__WHAT YOU HAVE TO DO__. Only the lines below starting at the one that contains "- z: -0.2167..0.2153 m" and ending at the one that contains "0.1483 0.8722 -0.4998" are to be reproduced, exactly and with both ends kept.

......

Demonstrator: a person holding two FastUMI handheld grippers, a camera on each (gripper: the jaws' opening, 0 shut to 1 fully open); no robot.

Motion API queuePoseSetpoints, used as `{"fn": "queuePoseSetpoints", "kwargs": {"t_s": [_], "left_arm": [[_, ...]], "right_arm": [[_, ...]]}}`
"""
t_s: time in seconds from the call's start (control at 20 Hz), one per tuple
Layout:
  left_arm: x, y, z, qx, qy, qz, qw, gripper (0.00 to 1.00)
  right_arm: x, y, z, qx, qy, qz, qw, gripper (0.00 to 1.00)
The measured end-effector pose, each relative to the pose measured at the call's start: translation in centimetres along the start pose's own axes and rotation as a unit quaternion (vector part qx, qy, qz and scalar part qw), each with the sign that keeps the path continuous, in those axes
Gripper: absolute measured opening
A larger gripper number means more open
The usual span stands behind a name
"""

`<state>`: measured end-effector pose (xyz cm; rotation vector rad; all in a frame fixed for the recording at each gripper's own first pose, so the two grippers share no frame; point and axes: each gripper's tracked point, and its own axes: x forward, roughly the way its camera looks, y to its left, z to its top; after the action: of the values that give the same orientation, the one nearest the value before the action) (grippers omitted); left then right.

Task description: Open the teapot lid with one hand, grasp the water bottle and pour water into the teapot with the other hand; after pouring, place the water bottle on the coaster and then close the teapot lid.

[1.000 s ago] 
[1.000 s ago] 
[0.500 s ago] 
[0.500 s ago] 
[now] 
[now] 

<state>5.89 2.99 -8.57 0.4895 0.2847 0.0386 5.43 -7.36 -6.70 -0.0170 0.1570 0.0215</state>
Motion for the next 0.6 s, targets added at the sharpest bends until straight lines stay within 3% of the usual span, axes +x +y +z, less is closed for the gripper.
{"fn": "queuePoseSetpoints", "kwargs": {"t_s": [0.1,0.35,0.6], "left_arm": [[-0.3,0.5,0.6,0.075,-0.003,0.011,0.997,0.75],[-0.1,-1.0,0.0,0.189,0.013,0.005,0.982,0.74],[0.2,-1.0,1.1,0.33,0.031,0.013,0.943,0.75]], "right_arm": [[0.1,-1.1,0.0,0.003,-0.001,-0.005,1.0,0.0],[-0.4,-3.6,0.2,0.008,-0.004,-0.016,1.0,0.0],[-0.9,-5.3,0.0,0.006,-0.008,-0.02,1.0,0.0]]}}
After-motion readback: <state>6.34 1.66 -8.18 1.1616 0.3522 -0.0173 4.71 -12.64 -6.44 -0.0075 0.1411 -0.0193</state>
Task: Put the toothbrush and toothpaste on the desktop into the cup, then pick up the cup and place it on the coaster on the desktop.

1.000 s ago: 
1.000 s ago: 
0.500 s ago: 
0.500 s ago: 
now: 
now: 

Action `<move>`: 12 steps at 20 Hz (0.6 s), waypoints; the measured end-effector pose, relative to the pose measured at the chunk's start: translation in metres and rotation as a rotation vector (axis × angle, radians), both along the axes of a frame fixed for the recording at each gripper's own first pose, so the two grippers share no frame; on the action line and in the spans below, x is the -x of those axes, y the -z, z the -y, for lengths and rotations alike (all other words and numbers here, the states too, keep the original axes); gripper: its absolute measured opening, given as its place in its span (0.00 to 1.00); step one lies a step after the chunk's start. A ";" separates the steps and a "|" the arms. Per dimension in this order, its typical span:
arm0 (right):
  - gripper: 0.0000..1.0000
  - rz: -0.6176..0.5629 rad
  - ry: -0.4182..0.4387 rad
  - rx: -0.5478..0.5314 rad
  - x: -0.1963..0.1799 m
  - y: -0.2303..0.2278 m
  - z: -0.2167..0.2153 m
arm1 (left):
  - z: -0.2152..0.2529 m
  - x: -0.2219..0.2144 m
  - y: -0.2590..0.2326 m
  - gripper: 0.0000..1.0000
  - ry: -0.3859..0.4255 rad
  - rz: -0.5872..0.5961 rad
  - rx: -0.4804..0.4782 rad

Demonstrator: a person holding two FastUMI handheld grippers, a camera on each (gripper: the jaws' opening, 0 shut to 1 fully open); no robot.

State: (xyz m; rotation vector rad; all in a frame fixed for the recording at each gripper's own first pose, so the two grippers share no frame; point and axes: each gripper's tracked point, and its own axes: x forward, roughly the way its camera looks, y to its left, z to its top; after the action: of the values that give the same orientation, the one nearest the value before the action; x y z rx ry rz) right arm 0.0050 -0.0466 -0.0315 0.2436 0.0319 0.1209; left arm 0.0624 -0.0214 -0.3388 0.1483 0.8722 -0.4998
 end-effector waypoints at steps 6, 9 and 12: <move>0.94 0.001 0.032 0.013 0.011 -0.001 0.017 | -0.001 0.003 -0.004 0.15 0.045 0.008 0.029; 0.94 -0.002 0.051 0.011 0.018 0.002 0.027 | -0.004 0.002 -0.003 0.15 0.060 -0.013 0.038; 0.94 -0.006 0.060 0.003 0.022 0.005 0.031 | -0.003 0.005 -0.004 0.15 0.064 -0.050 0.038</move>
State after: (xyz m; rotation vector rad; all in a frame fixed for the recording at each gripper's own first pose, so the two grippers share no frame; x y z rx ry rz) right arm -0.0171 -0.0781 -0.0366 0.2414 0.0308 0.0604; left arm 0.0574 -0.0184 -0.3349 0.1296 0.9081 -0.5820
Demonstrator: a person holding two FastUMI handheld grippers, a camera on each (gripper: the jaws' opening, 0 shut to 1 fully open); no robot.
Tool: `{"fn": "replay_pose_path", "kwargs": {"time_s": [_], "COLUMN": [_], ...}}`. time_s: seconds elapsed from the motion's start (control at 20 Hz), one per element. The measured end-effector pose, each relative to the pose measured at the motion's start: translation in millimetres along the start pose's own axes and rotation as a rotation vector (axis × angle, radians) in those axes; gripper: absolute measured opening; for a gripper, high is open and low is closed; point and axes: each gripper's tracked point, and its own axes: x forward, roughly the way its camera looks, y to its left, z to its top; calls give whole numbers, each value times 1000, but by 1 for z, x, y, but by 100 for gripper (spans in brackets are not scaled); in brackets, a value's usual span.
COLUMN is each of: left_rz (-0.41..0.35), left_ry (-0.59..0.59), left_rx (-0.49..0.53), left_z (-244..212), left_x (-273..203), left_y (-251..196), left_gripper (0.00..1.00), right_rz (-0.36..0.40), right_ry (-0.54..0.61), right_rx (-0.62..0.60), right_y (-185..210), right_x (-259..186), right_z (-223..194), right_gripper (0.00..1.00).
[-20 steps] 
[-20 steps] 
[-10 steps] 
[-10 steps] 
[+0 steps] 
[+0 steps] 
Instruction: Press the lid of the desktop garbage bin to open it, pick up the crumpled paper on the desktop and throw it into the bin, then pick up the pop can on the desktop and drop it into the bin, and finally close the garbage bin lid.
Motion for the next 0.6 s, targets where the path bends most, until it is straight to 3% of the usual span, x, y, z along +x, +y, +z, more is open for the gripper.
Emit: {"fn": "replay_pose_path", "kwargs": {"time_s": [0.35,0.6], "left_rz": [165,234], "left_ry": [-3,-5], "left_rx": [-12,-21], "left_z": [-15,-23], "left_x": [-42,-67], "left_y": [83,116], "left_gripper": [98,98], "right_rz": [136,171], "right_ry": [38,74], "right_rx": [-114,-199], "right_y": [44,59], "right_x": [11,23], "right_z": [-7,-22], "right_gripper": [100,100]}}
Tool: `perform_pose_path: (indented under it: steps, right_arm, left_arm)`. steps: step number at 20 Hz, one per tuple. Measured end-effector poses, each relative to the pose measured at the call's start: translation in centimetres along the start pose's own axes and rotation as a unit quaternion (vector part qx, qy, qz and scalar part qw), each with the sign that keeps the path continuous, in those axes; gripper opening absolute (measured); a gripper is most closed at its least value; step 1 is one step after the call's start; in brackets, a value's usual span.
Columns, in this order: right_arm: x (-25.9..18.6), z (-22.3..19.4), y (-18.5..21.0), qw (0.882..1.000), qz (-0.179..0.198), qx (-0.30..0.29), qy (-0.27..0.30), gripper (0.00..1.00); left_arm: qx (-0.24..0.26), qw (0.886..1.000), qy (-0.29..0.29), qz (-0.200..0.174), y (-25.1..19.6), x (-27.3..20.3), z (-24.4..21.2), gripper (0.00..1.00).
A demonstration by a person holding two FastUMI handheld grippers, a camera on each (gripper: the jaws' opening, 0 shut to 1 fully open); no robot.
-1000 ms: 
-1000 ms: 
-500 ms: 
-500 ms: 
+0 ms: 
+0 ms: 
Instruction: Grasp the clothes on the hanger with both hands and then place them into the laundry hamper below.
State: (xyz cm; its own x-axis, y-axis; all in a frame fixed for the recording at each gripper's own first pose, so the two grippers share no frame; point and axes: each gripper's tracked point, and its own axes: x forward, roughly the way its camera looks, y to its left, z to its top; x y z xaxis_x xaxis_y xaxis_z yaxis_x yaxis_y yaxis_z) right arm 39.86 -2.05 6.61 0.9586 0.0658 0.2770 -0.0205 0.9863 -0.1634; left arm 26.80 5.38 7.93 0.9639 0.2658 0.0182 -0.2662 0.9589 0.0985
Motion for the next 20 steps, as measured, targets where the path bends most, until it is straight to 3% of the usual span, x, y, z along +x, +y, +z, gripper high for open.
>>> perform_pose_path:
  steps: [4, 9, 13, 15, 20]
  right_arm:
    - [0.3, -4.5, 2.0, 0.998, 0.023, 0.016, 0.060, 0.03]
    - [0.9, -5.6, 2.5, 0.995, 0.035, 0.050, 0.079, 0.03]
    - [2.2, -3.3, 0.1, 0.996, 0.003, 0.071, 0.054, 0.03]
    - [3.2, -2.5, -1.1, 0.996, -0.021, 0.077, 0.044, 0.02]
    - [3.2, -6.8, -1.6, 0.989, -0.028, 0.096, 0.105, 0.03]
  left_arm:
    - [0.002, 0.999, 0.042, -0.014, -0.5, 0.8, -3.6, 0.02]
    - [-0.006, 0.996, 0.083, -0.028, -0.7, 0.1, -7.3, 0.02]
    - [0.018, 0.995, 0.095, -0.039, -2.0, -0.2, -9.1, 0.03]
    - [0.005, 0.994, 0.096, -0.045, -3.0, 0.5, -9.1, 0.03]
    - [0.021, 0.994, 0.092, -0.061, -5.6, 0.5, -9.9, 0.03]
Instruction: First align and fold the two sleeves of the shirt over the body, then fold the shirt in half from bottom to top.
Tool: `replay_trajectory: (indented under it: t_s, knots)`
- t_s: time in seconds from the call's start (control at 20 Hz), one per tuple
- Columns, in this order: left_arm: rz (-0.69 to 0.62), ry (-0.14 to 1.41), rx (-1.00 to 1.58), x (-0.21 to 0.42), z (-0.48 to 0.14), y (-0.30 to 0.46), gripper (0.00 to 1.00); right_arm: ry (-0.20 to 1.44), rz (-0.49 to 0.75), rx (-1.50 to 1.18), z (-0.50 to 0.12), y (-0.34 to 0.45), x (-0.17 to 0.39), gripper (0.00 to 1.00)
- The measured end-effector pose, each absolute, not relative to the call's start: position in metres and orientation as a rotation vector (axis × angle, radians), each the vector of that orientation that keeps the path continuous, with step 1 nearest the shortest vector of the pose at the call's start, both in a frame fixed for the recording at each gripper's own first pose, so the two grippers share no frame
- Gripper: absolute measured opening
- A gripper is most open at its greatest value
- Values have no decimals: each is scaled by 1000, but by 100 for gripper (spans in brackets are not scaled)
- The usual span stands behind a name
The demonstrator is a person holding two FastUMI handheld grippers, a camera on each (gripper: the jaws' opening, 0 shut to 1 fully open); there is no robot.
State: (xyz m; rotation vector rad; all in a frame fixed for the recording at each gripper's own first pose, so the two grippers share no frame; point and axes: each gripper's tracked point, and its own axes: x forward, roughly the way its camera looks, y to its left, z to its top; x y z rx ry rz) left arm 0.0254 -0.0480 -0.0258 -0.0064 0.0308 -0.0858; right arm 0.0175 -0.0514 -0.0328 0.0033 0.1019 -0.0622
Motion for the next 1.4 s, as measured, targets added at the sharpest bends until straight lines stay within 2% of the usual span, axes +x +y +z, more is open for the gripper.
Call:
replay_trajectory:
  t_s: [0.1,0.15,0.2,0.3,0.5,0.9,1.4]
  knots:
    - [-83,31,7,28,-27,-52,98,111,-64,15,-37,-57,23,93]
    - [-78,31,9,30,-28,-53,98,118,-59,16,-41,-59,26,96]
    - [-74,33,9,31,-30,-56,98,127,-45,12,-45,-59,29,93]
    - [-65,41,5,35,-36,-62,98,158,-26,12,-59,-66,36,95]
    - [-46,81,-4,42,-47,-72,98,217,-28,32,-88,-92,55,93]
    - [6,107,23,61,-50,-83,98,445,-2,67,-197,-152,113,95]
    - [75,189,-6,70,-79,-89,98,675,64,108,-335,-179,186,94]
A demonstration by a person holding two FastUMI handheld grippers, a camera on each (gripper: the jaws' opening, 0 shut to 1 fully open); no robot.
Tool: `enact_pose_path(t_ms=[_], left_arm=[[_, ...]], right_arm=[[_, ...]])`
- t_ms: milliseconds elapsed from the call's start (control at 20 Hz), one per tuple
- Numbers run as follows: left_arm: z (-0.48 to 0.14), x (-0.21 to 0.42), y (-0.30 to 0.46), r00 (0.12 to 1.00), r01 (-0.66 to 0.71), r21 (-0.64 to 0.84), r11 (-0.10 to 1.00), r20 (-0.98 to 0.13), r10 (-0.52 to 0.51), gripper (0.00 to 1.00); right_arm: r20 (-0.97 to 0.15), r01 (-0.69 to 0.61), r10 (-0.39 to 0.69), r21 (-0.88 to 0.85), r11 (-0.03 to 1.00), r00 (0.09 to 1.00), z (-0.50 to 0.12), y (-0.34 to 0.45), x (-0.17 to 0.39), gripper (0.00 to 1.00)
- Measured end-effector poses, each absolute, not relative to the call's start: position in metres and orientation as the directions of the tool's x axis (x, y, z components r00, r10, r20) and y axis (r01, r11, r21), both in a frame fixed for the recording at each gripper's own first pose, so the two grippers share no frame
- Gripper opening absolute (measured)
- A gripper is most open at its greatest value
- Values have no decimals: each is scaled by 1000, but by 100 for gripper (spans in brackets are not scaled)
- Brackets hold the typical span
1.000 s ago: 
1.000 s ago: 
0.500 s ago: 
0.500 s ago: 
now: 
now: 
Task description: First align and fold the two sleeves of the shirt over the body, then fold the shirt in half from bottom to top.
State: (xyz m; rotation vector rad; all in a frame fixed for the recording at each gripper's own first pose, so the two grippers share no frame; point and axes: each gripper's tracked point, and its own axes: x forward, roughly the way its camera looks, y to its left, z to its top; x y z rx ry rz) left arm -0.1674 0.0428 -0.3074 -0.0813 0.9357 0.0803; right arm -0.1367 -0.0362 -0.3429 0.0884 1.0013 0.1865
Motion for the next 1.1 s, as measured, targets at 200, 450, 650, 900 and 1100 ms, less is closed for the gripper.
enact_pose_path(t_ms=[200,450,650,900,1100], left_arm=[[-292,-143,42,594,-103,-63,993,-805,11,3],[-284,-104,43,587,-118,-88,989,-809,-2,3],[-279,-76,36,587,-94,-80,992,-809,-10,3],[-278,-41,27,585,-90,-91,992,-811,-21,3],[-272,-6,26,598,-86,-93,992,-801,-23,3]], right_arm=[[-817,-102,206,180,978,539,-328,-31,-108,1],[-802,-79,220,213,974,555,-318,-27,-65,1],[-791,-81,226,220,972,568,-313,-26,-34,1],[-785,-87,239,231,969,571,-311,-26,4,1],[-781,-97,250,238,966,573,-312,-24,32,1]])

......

__TASK RESPONSE__.
  - z: -0.2167..0.2153 m
arm1 (left):
  - z: -0.2152..0.2529 m
  - x: -0.2219..0.2144 m
  - y: -0.2590..0.2326 m
  - gripper: 0.0000..1.0000
  - ry: -0.3859..0.4255 rad
  - rz: -0.5872..0.5961 rad
  - rx: -0.4804..0.4782 rad

Demonstrator: a person holding two FastUMI handheld grippers, a camera on each (gripper: the jaws' opening, 0 shut to 1 fully open); no robot.

State: (xyz m; rotation vector rad; all in a frame fixed for the recording at each gripper's own first pose, so the two grippers share no frame; point and axes: each gripper's tracked point, and its own axes: x forward, roughly the way its camera looks, y to its left, z to its top; after the action: of the values that give the same orientation, the one nearest the value before the action; x y z rx ry rz) right arm 0.0050 -0.0466 -0.0315 0.2436 0.0319 0.1209; left arm 0.0624 -0.0214 -0.3388 0.1483 0.8722 -0.4998

Nothing further is required of this output.